Selain itu, persoalan kemacetan juga menjadi perhatian serius, terutama di kawasan Jalan Raya Sawangan yang kerap mengalami kepadatan lalu lintas.
“Kita sama-sama tahu tol sudah ada di sekeliling Kota Depok. Salah satu hambatan, kendala hari ini adalah keluar dari tol masih sangat macet, sampai ada istilah ‘Sawangan Kubro’ gitu ya. Ini yang menjadi tantangan buat kita, mendapat amanah dari masyarakat,” paparnya.
Di sisi lain, penanganan sampah masih menjadi pekerjaan besar yang terus diupayakan penyelesaiannya melalui berbagai kolaborasi.

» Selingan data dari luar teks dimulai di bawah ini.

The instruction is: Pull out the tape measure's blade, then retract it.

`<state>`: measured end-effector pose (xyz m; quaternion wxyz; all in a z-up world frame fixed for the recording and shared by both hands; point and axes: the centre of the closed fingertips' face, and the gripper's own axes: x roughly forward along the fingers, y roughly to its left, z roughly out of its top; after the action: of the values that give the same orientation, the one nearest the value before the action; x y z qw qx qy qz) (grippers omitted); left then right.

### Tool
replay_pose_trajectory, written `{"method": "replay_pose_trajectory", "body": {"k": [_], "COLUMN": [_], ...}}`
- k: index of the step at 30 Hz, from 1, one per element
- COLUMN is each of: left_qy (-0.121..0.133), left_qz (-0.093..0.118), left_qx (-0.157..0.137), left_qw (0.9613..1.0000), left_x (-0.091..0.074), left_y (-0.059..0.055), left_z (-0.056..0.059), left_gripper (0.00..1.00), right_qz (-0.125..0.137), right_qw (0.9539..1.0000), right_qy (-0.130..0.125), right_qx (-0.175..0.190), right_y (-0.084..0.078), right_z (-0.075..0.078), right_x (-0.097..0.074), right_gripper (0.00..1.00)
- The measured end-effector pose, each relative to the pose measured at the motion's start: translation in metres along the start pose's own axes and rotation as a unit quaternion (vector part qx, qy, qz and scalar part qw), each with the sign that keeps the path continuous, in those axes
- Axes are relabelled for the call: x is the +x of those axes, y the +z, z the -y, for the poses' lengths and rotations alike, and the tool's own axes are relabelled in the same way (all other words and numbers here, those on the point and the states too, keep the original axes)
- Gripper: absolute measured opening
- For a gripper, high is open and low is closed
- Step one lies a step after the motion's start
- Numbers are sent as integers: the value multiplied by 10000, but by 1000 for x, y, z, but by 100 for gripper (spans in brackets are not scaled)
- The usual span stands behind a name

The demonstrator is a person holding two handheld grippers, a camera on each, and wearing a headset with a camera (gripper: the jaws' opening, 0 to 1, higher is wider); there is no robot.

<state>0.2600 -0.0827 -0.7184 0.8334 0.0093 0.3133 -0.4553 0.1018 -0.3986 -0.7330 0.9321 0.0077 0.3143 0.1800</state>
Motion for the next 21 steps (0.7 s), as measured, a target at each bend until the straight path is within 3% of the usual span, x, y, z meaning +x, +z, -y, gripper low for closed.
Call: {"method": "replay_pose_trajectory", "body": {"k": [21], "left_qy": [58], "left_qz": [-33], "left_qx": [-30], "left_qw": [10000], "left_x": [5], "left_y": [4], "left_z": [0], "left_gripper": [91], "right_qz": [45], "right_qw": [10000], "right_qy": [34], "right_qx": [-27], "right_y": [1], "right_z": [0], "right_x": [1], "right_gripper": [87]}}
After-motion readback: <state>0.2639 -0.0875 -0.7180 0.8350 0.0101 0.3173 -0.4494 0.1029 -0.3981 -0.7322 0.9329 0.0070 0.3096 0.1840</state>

“Yang kedua, tadi masalah sampah. Ini juga menjadi warning yang sangat keras dari Kementerian LH. Kita terus berkolaborasi, termasuk dengan Pemerintah Pusat, Pak Presiden, bagaimana untuk menyelesaikan masalah sampah. Salah satu upayanya, Depok masuk aglomerasi dengan Kota Bogor untuk pengelolaan sampah menjadi energi listrik,” ungkapnya.
Supian menjelaskan, dari total produksi sampah harian, sekitar 750 ton akan dikirim ke Kota Bogor, sementara sisanya masih menjadi tantangan yang harus diselesaikan.

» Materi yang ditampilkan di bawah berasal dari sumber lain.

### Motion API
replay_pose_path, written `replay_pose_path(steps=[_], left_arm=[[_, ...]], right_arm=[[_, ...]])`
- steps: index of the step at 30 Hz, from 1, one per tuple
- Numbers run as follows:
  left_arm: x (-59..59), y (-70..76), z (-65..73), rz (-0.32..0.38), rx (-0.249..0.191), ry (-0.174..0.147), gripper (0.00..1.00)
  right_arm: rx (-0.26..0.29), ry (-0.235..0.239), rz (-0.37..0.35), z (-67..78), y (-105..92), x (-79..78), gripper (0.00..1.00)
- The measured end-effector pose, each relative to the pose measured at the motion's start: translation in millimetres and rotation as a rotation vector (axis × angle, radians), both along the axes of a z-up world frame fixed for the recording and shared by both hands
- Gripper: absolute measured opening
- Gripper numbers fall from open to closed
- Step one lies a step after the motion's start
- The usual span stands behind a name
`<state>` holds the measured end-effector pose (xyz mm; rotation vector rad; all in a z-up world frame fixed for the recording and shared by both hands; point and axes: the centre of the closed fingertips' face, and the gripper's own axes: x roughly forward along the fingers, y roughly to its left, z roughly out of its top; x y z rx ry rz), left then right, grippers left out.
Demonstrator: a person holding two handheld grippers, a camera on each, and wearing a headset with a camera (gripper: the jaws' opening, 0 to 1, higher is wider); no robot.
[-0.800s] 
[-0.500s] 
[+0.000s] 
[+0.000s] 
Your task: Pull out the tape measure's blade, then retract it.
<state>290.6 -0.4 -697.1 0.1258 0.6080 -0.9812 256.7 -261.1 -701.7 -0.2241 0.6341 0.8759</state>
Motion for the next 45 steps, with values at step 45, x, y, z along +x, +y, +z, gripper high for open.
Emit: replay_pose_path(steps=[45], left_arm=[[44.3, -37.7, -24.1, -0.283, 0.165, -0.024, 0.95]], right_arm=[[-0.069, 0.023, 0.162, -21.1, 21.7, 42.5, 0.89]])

“Masih ada kurang lebih 500 ton ini yang kita coba carikan solusinya untuk menyelesaikan sampah di Kota Depok. Karena kapasitas yang dibutuhkan di Kota Bogor buat Depok hanya dikasih kuota 750 ton,” jelasnya.
Lebih lanjut, Pemkot Depok membuka ruang kolaborasi yang lebih luas dengan pemerintah pusat, provinsi, hingga berbagai pemangku kepentingan sebagai bagian dari pembangunan yang inklusif.
“Ya, tadi saya sampaikan bahwa ikhtiar kita membangun komunikasi dengan Pemerintah Provinsi, dengan Pusat, membuka ruang, tadi anggota DPRD Provinsi semuanya hadir. Ini menjadi bagian bahwa kita punya semangat yang sama, kebersamaan, karena tanggung jawab kita juga sama bagaimana mewujudkan kebahagiaan buat masyarakat Kota Depok. Salah satu wujudnya, kita akan terus fokus pada bidang kita masing-masing. Salah satu upaya yang tadi bidang infrastruktur, termasuk rumah tidak layak huni, permasalahan sampah, masalah pendidikan, masalah kesehatan, dan peningkatan ekonomi masyarakat. Ini menjadi tanggung jawab kita semua,” bebernya.
Supian menyampaikan ucapan selamat sekaligus ajakan kepada masyarakat untuk terus menjaga kebersamaan dalam membangun kota.
“Saya bersama Pak Chandra Rahmansyah dalam rangka HUT Kota Depok yang ke-27 mengucapkan Selamat ulang tahun Kota Depok. Terima kasih buat seluruh warga masyarakat Kota Depok atas semua kebersamaan yang kita bangun. Dan kita yakin dengan kebersamaan ini, apa yang menjadi harapan kita untuk Depok Maju, Jawa Barat Istimewa, benar-benar bisa terwujud,” pungkasnya.